▶ **ACTION ITEM**
Which of the lines in the records below hold the string "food"? Copy every one of them.

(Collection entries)
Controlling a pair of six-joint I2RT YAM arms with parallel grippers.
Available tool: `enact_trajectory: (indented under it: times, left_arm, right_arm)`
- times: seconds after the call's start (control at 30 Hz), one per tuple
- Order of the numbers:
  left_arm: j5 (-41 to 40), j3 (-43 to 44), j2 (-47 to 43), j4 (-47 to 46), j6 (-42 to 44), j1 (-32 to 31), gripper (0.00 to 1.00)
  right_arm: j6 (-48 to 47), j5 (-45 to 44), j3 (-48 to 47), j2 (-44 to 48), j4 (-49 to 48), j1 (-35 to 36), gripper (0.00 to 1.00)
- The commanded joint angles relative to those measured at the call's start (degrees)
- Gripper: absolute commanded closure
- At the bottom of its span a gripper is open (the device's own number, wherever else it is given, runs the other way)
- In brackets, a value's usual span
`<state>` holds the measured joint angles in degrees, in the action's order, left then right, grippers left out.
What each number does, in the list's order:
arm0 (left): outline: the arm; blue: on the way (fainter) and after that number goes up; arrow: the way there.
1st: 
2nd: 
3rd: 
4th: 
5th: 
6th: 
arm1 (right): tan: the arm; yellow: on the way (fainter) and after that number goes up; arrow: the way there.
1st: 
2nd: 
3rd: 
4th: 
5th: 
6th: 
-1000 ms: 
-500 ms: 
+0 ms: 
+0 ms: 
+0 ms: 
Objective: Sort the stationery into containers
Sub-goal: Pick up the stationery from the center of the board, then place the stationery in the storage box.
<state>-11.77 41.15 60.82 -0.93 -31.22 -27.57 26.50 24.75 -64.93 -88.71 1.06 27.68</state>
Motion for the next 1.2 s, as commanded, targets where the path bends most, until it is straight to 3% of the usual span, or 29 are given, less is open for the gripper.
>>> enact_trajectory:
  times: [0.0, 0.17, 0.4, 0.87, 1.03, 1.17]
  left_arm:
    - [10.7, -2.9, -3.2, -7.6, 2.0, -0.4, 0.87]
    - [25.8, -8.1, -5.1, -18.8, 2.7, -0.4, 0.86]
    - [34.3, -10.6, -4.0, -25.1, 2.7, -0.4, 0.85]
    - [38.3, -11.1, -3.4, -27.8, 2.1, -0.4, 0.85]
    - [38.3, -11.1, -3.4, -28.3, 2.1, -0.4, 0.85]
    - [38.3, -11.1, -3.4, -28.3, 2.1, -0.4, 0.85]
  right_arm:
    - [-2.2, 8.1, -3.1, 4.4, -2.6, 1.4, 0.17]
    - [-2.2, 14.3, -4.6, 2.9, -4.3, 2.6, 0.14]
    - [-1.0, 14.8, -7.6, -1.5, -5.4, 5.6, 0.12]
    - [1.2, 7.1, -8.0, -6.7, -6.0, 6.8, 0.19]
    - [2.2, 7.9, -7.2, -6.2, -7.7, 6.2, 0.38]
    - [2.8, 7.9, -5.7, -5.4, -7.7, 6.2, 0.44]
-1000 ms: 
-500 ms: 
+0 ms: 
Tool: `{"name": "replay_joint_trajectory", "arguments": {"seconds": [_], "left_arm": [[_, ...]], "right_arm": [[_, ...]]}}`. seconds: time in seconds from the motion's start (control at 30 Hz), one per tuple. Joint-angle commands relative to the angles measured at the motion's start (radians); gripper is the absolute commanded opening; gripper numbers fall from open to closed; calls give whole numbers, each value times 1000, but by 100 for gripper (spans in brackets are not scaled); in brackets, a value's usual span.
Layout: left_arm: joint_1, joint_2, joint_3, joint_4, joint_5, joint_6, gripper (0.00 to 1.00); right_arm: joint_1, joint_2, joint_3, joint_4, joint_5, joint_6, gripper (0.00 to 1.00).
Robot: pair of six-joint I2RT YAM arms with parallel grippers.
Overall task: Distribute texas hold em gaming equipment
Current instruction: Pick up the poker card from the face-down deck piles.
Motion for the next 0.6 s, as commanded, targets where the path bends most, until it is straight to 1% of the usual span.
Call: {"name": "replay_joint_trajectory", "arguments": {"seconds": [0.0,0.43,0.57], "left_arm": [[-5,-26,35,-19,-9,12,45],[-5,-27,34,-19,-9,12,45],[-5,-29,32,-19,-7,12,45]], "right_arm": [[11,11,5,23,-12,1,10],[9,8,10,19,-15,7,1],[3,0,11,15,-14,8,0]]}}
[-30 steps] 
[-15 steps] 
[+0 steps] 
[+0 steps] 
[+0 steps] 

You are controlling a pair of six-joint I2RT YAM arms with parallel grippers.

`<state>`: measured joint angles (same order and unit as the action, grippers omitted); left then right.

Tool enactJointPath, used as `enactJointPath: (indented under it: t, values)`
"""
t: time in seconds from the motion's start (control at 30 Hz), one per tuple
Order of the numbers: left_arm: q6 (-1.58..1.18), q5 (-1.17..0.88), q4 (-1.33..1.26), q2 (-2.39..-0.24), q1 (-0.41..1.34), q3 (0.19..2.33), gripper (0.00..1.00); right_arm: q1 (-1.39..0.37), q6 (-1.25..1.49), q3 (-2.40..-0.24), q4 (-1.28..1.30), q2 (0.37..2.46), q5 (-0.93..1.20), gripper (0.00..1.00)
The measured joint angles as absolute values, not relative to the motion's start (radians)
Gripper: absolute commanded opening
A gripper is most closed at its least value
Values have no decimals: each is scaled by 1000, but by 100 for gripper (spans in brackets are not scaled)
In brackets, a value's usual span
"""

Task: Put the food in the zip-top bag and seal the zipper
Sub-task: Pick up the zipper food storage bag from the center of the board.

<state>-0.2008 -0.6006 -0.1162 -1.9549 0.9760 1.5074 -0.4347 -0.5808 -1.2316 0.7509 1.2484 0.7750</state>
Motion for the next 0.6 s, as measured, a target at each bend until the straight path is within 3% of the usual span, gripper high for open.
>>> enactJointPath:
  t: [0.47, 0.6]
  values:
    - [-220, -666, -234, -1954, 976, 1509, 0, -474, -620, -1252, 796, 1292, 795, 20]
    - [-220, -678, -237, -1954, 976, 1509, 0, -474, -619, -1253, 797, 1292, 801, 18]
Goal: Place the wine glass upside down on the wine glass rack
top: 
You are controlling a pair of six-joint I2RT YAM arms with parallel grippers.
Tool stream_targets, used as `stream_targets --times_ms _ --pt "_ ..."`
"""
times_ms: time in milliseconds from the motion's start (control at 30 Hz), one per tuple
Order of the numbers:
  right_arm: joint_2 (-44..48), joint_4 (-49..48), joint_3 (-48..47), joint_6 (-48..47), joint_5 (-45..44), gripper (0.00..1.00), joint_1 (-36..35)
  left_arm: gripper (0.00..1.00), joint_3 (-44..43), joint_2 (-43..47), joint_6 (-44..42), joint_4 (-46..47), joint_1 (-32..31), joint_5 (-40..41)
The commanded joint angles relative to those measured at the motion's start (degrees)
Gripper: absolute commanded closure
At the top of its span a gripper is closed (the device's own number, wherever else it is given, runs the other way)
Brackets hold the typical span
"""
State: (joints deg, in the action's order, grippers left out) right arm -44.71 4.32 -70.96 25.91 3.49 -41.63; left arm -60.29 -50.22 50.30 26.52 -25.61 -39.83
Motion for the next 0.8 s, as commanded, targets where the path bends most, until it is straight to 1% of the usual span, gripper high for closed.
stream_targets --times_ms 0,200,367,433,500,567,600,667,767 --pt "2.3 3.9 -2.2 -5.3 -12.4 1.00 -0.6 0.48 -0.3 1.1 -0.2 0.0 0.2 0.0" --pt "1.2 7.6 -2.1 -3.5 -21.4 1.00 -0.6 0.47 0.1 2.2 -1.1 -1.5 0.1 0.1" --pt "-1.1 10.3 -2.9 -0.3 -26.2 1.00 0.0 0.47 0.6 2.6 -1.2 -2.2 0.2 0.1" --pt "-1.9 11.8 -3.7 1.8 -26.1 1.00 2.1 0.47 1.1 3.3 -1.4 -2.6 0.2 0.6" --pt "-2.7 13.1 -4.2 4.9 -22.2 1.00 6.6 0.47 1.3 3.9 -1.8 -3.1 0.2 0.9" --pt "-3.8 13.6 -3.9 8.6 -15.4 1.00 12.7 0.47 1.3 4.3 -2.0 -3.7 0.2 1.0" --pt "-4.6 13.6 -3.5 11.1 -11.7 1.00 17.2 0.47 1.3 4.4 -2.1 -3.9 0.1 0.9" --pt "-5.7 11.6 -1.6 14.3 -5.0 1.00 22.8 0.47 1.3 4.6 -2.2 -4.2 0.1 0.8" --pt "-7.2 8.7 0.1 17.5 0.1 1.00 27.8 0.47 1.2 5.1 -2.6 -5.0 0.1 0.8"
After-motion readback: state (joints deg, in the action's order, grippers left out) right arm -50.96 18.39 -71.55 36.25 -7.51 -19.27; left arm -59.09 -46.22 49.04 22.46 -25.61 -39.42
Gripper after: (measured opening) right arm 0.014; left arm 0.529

▶ **RESPONSE**
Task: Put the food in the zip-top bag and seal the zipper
Sub-task: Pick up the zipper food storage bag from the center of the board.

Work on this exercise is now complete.